A measure in the Affordable Care Act is making way for a new kind of health organization.
Accountable Care Organizations seek to tie payment to the quality of care and a reduction in health care costs for a group of people.
Currently, providers are paid for every service which leads to a financial incentive for tests and procedures that may be unnecessary and expensive.
A local example of an Accountable Care Organization is MissionPoint, a subsidiary of St. Thomas Health.

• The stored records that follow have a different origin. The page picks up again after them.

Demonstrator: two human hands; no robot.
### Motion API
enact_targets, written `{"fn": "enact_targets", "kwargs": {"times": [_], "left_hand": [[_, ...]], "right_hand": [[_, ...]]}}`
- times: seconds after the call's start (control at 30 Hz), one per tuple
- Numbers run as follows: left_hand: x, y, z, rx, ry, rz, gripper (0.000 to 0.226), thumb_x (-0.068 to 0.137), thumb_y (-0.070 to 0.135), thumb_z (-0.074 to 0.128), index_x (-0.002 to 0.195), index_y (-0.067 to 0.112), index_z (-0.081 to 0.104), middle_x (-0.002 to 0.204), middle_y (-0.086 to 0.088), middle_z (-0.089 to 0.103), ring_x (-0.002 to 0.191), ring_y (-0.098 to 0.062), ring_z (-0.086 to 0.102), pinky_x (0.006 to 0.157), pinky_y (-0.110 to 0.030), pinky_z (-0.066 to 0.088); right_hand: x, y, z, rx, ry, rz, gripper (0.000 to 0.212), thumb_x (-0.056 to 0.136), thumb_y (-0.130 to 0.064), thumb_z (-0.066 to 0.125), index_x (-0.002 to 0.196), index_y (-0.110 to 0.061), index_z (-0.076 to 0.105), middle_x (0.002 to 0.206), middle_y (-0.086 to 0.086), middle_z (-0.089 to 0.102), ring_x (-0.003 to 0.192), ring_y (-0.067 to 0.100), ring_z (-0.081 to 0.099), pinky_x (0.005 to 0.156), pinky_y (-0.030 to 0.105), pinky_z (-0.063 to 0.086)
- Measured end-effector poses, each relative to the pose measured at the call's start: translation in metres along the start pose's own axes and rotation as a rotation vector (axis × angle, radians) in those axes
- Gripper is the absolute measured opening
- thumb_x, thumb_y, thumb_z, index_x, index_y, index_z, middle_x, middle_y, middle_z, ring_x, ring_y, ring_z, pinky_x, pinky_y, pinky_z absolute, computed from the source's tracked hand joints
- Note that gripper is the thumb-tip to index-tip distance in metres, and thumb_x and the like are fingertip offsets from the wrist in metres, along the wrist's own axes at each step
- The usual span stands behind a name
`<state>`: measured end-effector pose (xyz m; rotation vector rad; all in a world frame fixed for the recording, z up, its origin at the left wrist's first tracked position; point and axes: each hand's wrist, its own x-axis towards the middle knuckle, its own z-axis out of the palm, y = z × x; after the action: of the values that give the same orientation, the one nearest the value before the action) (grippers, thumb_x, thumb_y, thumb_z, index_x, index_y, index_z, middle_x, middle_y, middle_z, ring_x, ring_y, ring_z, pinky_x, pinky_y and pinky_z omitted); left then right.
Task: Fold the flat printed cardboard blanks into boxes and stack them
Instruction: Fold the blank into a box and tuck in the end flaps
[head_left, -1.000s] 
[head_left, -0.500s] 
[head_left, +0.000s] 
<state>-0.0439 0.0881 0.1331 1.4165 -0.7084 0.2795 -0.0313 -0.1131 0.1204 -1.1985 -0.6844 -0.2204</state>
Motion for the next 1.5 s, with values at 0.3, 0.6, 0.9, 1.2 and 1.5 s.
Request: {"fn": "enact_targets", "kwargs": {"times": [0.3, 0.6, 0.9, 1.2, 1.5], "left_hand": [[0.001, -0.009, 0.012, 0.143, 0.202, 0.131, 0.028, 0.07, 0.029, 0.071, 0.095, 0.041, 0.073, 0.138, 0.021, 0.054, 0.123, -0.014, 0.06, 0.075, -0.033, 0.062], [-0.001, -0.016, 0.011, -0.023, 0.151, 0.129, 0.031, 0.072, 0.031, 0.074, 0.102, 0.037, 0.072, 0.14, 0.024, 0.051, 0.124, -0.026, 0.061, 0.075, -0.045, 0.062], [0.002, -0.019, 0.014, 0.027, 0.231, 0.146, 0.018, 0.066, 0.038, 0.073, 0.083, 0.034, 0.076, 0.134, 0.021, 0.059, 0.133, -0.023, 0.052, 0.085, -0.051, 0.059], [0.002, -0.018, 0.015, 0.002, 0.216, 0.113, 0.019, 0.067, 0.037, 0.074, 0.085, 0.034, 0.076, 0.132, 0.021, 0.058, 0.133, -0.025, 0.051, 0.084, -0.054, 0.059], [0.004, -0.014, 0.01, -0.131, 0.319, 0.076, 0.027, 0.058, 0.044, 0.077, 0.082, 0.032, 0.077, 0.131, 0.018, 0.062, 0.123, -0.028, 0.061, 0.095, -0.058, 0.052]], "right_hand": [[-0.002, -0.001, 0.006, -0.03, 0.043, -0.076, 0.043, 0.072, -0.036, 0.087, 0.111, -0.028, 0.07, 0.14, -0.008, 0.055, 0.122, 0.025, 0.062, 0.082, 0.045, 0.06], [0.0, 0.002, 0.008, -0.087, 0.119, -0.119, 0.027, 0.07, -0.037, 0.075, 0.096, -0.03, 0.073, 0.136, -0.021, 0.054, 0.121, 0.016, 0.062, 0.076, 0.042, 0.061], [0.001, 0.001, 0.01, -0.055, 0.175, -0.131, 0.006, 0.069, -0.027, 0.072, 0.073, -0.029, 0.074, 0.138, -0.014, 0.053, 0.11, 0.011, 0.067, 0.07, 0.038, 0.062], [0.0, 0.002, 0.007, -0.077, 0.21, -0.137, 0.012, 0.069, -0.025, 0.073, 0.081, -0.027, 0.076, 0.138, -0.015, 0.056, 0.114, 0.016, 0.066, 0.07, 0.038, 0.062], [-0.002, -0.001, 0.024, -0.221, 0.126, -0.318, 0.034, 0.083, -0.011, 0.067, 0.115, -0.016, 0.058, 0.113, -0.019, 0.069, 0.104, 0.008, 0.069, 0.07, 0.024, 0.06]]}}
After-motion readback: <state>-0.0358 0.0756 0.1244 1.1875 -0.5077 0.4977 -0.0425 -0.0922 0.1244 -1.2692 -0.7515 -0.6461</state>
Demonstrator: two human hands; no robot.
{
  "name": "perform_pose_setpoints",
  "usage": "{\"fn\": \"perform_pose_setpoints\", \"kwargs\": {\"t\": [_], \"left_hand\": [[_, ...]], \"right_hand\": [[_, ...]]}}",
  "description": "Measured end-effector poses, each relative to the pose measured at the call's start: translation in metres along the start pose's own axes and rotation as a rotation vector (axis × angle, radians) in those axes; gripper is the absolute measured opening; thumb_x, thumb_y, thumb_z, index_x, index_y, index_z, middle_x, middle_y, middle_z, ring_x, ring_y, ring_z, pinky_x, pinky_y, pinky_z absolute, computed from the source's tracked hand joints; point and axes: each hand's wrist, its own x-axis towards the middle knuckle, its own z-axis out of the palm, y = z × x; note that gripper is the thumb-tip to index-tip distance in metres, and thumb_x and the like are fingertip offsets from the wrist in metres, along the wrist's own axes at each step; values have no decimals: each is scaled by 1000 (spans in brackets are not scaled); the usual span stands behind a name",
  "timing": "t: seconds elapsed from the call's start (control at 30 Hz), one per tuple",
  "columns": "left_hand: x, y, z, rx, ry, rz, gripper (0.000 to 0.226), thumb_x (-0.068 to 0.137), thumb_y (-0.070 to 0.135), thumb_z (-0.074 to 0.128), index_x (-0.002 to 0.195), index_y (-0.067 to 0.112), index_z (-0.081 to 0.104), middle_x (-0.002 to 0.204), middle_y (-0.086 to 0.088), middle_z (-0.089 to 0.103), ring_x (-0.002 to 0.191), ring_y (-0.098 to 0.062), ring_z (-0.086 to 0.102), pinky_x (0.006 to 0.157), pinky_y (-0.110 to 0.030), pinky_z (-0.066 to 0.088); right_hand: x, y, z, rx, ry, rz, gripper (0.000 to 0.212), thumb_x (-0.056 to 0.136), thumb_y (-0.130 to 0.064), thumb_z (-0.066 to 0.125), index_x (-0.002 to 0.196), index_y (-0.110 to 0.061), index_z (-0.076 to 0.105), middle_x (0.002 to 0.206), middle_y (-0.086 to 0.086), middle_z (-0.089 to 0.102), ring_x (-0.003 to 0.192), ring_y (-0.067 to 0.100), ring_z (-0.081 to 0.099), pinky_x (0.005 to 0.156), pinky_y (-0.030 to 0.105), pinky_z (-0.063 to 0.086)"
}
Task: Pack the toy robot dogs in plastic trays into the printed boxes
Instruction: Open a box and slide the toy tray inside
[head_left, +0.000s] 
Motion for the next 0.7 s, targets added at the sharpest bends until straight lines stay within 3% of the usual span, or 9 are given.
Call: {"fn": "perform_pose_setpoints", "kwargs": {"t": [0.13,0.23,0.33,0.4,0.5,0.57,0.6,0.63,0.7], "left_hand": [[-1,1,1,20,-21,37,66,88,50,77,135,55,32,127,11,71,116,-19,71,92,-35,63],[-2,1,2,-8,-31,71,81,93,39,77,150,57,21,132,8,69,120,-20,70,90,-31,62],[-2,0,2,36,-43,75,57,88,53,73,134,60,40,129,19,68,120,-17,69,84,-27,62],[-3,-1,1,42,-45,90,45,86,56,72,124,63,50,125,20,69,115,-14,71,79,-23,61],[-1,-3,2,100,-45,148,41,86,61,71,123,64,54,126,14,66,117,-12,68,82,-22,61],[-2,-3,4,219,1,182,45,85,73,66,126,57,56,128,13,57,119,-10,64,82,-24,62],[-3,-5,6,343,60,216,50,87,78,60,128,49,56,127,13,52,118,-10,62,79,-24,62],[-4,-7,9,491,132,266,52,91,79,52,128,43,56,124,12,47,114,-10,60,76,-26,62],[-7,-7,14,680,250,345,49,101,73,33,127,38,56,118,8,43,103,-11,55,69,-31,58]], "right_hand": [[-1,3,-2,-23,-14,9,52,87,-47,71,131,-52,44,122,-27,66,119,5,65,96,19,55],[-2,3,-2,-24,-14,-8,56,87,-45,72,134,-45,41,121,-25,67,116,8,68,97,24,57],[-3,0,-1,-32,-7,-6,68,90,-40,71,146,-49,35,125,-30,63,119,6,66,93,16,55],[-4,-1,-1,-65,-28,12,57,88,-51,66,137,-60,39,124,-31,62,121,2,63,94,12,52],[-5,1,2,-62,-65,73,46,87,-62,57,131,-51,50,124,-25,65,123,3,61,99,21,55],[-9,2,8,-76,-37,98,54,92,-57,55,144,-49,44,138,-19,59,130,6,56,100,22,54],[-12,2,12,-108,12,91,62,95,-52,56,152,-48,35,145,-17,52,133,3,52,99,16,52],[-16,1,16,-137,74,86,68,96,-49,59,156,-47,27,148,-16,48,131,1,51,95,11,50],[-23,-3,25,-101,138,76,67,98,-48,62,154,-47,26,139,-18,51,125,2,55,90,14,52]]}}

From 2011 to 2012, MissionPoint is reporting a drop in hospital readmissions by 33% and emergency room visits are down 15%. That decrease translates to real cost savings and MissionPoint, where 50% of its members are on Medicare, is rewarded by Medicare for those results.
So how does it work? Care providers with MissionPoint are assigned a Medicare patient, usually someone who has been in and out of the hospital several times.
They make home visits, coordinate care providers, and attend to a member's spiritual and socioeconomic needs.
CEO Jason Dinger told News 2, "We've built wheelchair ramps, replaced hot water heaters; we really do whatever is necessary or required to improve that member's health and positive outcomes."
The results are beneficial, especially for hospitals seeking lower readmissions and emergency room visits.
A provision in the Affordable Care Act will penalize hospitals with reduced Medicare and Medicaid payments if it is determined readmissions are too high.